Egalité femmes-hommes : pour le dernier 8 mars du quinquennat, l'heure du bilan dans la rue
Par Claire ChaudièreUn appel à cesser le travail aujourd'hui, toute la journée ou quelques heures seulement, dans le cadre d'un mouvement de grève féministe, est lancé par plusieurs syndicats et organisations. Les femmes gagnent encore 22% de moins que les hommes, au global.
Dernière journée internationale du droit des femmes du quinquennat, et retour dans la rue après deux années de crise sanitaire... "C'est marrant, cette année on sent vraiment que la grève féministe commence à avoir du poids. Il y aura des débrayages, des AG dans les entreprises. C'est devenu un moment incontournable, même si la mobilisation n'est pas encore aussi massive qu'en Espagne. Le fait que les grands groupes du CAC 40 aient engrangé les profits pendant la crise génère aussi de la colère, qui va s'exprimer dans la rue. On va voir que quand les femmes s'arrêtent, tout s'arrête. Il y aura les femmes de ménage, les aides soignantes des Ehpad, les accompagnantes d'élèves en situation de handicap..." sourit Anne Leclerc du collectif "On arrête toutes" mobilisé en ce 8 mars 2022, comme une soixantaine d'organisations, syndicats et partis politiques autour du mouvement de grève féministe.
Des disparités salariales "qui ne bougent pas"
Premier constat : les écarts de salaires entre femmes et hommes n'ont pas véritablement régressé, malgré la mise en place de l'Index de l'égalité par le gouvernement. "Dans la fonction publique, ça n'a pas bougé depuis le début du quinquennat ! On est à 20% d'écarts. 27% si l'on ne prend que les salariées dans l'administratif", regrette Sigrid Girardin pour la FSU.
Il y a les salaires, mais aussi les pensions de retraite. On atteint encore aujourd'hui 40% d'écarts entre les pensions des hommes et celles des femmes. Insupportable.
Du côté de l'exécutif, on assure que les efforts ont pourtant porté leur fruit, et permettent progressivement de réduire l'écart de rémunération à poste et ancienneté équivalente. On brandit une note globale obtenue à l'Index 2022 avoisinant les 86 points sur 100, en augmentation d'un point par rapport à l'an dernier. Dans une interview aux Echos, la ministre Elisabeth Borne rappelle par ailleurs qu'"_une grande partie de l'écart salarial, évalué à 22% en France, résulte de l'écart dans l'accès à des emplois à temps plein et bien rémunérés__, au delà de l'enjeu du salaire égal pour un poste équivalent_". En clair : ces disparités résultent de freins sociétaux plus compliqués à combattre, mais aussi de choix dans l'orientation scolaire des filles et des garçons.
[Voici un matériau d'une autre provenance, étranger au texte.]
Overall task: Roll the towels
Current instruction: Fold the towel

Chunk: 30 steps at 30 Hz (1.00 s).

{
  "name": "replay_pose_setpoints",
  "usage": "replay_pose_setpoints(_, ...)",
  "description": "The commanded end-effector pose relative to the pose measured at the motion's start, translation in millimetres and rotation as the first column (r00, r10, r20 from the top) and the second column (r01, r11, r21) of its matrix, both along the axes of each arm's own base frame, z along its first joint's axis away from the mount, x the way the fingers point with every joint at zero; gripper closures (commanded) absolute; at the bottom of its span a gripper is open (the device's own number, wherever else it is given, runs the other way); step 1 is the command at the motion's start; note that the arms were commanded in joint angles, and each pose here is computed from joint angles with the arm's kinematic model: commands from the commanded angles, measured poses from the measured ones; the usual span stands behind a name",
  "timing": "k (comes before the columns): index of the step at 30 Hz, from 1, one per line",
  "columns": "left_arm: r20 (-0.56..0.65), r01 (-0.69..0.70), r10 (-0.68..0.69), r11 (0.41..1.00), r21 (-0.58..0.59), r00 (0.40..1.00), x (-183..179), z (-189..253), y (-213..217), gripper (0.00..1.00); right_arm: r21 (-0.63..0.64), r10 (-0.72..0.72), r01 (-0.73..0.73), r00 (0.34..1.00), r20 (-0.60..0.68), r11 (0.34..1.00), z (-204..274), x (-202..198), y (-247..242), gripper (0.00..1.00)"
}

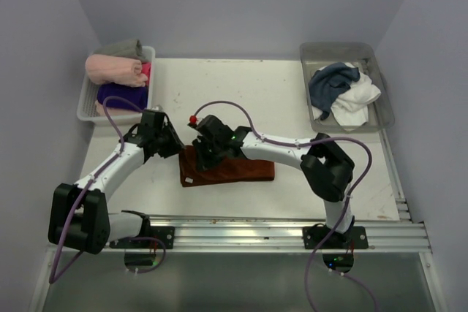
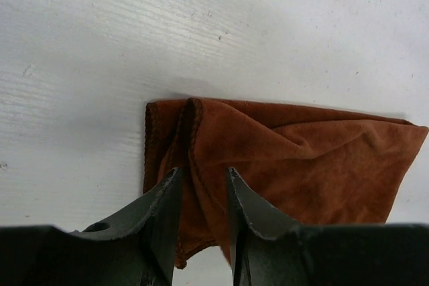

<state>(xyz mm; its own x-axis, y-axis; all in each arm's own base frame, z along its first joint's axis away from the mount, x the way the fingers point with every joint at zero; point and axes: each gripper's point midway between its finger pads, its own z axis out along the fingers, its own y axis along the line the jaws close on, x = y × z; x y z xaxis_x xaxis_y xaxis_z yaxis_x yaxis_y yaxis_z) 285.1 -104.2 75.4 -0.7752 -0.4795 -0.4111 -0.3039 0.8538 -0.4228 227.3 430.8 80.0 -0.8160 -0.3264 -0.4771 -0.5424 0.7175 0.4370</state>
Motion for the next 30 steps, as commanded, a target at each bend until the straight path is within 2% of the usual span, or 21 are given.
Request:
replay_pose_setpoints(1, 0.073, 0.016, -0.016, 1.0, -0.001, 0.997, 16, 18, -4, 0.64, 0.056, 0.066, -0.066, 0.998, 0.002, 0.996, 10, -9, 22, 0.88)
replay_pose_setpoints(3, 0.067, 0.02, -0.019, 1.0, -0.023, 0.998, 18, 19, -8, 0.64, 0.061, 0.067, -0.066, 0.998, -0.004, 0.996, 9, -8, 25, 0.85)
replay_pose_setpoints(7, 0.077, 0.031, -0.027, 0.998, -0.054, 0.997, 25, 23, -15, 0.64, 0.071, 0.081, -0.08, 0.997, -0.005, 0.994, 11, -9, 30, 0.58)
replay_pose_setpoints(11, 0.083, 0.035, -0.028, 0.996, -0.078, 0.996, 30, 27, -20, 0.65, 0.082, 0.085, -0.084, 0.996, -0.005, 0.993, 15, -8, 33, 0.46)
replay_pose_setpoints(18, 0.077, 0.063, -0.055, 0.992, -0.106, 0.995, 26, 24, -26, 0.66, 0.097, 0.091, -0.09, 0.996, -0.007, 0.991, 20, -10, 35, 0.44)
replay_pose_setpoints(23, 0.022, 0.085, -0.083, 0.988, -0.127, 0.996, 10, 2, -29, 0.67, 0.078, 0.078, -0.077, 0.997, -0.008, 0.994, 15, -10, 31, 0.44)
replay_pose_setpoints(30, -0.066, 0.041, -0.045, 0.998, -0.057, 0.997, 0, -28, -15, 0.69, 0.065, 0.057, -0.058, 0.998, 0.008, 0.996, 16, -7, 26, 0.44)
Travailleuses essentielles : des revalorisations sectorielles insuffisantes pour résorber le différentiel
Sophie Binet de la CGT ne partage pas cette vision. "Il faut tout de même rappeler qu'au lieu de déboucher sur plus de transparence, l'Index de l'égalité organise une forme d'opacité sur les inégalités de salaire", estime-t-elle. Ce qui freine, selon elle, les avancées dans les entreprises. Concernant les secteurs très féminisés : "Les revalorisations de ces derniers mois n'ont pas été à la hauteur. On a préféré sortir la calculette, au lieu d'appliquer la loi qui dit que des métiers de valeur égale doivent être rémunérés de la même manière", poursuit-elle. Une loi qui fêtera cette année ses 50 ans.
Dans le cortège parisien cet après-midi, Maria, femme de ménage, a prévu de venir porter ces messages. Elle raconte deux années très dures. "Travailler vite, vite, vite... en plein confinement, subir des heures de transports, se lever au petit matin. On a tout fait. Et que se passe-t-il aujourd'hui ?" demande cette professionnelle qui a passé des années à nettoyer des bureaux à La Defense. A 15h40, heure symbolique à partir de laquelle les femmes travaillent gratuitement, les salariées en télétravail sont, elles aussi, invitées à se déconnecter et à rejoindre dans la rue...les "premières de corvée".